As we started transcribing Crick and The Shaggy Dog
Chronicles , Jigs mentioned that he had some other material in
addition to these two previously self-published efforts. That was an
understatement. Since his retirement fifteen years before, Jigs had
been steadily writing, thinking that at some later date he would compile
these numerous musings into a single volume. As box after box
emerged from his closet, we became aware of the massive editing job ahead
of us.
With the passing of our mother in the
summer of 2000, several of us felt that the story of her family needed to
be completed but, as Jigs mentions in his introduction, he had misplaced
his original draft during his move from Connecticut to Atlanta. He
has now rewritten this volume from memory. Personally, I remember
hearing my mother on more than one occasion question how my father thought
he could write about someone else's family. Perhaps those notes
disappeared earlier than he thinks.
As kids growing up in the urban
northeast, we found the rural foothills of western North Carolina a
magical place full of strange accents, unusual names and incredibly good
food. Walking the road between the Hamrick house and the Moore house while
checking out the various farm buildings and the old Holland house was a
daily adventure. No trip to Boiling Springs was complete without a
visit to C.J. Hamrick and Sons, remembered as a dusty brick edifice with
lots of John Deere tractors sitting in the yard.

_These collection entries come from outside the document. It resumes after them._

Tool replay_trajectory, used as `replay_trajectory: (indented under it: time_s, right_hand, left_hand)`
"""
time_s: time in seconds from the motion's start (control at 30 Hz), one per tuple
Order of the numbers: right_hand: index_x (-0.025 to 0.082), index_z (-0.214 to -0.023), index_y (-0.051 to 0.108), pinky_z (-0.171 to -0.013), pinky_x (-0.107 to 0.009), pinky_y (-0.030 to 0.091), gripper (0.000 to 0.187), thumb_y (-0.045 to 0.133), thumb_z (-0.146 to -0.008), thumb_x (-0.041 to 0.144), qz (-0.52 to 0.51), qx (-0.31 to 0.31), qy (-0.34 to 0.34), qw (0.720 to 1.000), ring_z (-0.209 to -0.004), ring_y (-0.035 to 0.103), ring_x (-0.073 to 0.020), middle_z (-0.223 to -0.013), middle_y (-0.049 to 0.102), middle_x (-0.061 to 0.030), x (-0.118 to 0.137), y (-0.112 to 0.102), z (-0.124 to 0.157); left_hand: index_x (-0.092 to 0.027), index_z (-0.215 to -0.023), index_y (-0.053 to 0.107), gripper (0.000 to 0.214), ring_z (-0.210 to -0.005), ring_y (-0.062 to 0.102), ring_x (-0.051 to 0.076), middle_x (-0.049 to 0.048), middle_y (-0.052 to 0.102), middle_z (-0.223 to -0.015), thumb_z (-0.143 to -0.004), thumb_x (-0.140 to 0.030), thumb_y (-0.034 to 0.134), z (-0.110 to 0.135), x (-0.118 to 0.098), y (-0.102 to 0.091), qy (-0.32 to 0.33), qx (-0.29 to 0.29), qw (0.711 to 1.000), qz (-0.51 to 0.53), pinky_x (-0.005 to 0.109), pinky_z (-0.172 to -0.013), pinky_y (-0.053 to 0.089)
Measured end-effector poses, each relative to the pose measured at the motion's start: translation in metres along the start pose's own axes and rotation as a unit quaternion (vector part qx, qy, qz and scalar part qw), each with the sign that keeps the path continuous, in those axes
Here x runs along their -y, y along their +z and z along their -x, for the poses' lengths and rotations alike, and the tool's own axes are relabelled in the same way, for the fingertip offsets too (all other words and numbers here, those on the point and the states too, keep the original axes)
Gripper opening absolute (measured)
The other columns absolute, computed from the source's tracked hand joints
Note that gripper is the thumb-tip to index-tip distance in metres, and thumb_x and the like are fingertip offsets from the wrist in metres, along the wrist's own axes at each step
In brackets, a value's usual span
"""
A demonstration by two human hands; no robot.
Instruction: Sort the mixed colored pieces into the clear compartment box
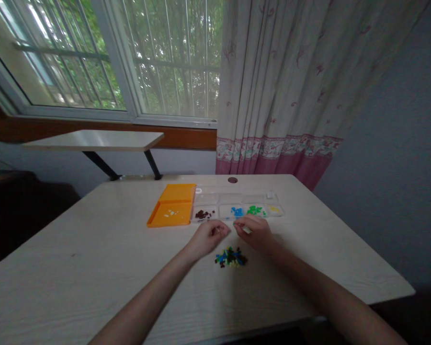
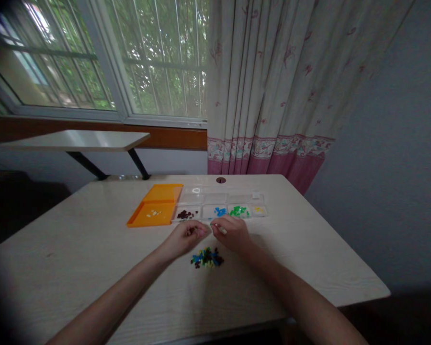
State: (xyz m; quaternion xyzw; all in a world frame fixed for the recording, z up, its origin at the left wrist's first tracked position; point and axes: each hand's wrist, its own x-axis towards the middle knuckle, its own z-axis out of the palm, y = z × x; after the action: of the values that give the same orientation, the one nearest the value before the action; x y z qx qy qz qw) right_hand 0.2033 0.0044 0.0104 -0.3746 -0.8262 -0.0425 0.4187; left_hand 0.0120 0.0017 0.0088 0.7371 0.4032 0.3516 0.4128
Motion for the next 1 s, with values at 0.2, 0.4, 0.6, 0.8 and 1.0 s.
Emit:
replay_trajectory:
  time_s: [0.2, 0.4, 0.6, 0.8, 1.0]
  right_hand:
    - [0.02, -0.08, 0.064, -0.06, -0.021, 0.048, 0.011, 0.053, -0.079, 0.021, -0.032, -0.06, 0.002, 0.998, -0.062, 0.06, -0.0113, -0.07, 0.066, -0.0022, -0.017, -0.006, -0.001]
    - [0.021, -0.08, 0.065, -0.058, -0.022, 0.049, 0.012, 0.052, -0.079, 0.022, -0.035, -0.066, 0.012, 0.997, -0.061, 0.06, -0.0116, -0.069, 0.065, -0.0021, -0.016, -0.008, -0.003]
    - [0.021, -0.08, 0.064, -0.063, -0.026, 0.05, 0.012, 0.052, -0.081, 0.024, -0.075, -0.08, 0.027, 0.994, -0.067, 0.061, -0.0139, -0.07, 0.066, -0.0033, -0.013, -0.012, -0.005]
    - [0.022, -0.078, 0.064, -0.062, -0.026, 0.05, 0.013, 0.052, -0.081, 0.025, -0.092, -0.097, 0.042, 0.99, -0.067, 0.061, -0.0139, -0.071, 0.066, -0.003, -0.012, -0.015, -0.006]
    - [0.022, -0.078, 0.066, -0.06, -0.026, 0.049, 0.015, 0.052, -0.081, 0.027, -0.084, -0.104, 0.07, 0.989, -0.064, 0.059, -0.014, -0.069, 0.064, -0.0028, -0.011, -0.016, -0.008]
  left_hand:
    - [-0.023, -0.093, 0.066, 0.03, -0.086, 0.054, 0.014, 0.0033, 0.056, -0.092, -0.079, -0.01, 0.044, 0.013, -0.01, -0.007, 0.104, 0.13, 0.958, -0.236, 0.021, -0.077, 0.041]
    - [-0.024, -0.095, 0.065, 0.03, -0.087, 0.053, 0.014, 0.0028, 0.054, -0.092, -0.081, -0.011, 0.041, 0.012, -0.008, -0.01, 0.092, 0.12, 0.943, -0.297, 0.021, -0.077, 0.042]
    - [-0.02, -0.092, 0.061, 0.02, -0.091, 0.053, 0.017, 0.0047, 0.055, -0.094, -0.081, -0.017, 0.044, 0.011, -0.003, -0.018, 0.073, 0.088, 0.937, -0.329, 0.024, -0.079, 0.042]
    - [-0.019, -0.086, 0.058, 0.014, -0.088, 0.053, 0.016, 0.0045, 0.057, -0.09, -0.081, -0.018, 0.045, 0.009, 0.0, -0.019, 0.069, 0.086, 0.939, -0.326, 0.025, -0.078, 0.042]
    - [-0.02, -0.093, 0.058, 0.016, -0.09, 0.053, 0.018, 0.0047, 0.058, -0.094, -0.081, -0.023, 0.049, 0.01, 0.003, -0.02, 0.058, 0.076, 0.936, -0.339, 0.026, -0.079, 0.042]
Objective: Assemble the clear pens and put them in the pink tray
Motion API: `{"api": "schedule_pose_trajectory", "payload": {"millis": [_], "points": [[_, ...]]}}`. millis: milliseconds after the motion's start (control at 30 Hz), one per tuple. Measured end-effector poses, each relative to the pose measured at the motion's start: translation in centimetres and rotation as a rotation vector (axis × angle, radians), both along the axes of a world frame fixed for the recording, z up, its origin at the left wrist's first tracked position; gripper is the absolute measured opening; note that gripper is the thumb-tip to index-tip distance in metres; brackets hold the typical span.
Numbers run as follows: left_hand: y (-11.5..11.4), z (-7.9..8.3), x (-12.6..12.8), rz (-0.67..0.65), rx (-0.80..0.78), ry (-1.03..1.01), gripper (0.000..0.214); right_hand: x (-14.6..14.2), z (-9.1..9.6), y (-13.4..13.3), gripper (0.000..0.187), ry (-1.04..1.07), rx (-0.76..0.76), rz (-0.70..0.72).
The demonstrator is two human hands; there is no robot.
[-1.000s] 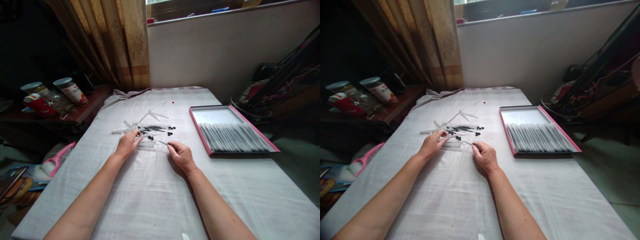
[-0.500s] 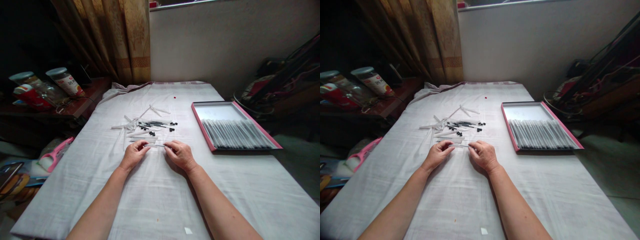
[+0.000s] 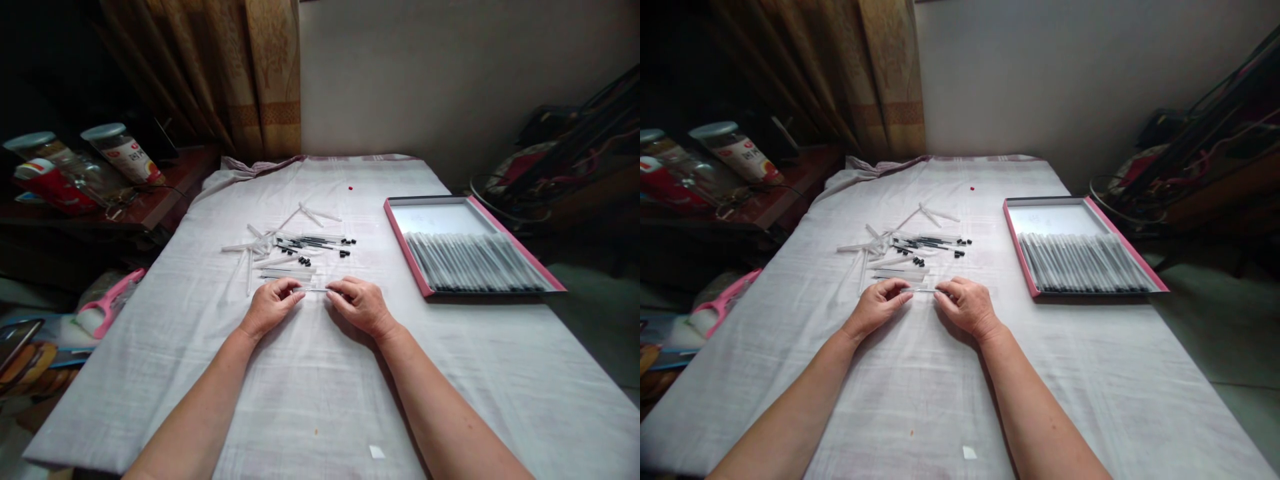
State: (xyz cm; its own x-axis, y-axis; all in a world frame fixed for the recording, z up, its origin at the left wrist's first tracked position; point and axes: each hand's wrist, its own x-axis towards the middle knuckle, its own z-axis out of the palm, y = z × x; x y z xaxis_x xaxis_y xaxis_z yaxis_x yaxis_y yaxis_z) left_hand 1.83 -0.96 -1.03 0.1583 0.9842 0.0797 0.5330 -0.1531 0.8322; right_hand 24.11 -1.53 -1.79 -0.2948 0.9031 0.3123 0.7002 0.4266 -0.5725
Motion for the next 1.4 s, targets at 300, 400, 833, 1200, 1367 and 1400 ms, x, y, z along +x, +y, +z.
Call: {"api": "schedule_pose_trajectory", "payload": {"millis": [300,400,833,1200,1367,1400], "points": [[0.2,-0.2,-0.1,0.011,-0.053,-0.126,0.026,0.1,0.2,-0.1,0.022,0.019,-0.026,-0.001],[0.1,-0.1,0.0,0.010,-0.062,-0.111,0.026,0.0,0.2,-0.1,0.022,0.020,-0.027,-0.004],[-0.4,-0.2,0.8,-0.071,-0.023,-0.032,0.017,-0.1,0.1,-0.3,0.024,-0.120,-0.012,0.088],[0.3,-0.7,0.8,-0.025,0.008,0.005,0.020,-1.2,-0.1,-0.4,0.024,-0.119,-0.002,0.005],[0.4,-1.4,1.0,0.002,0.014,-0.024,0.026,-1.2,-0.5,-0.3,0.020,-0.010,-0.012,-0.005],[0.4,-1.5,1.0,-0.002,0.009,-0.045,0.026,-1.2,-0.5,-0.3,0.020,0.009,-0.011,-0.008]]}}
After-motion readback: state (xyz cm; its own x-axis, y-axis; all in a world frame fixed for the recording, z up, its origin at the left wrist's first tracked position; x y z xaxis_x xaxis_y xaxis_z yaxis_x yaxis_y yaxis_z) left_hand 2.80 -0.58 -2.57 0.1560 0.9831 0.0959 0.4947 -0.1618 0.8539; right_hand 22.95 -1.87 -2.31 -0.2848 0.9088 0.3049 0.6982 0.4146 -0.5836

And, unlike my father's family, Edie's
family had a rich tradition of oral history. I can still remember
sitting with our extended family on Grandpa Moore's porch listening to how
Granny Moore's family had buried the silver and hidden the horses when
Sherman's troops came through. The silver supposedly survived but
Sherman's troops left their own worn-out nags in place of the horses.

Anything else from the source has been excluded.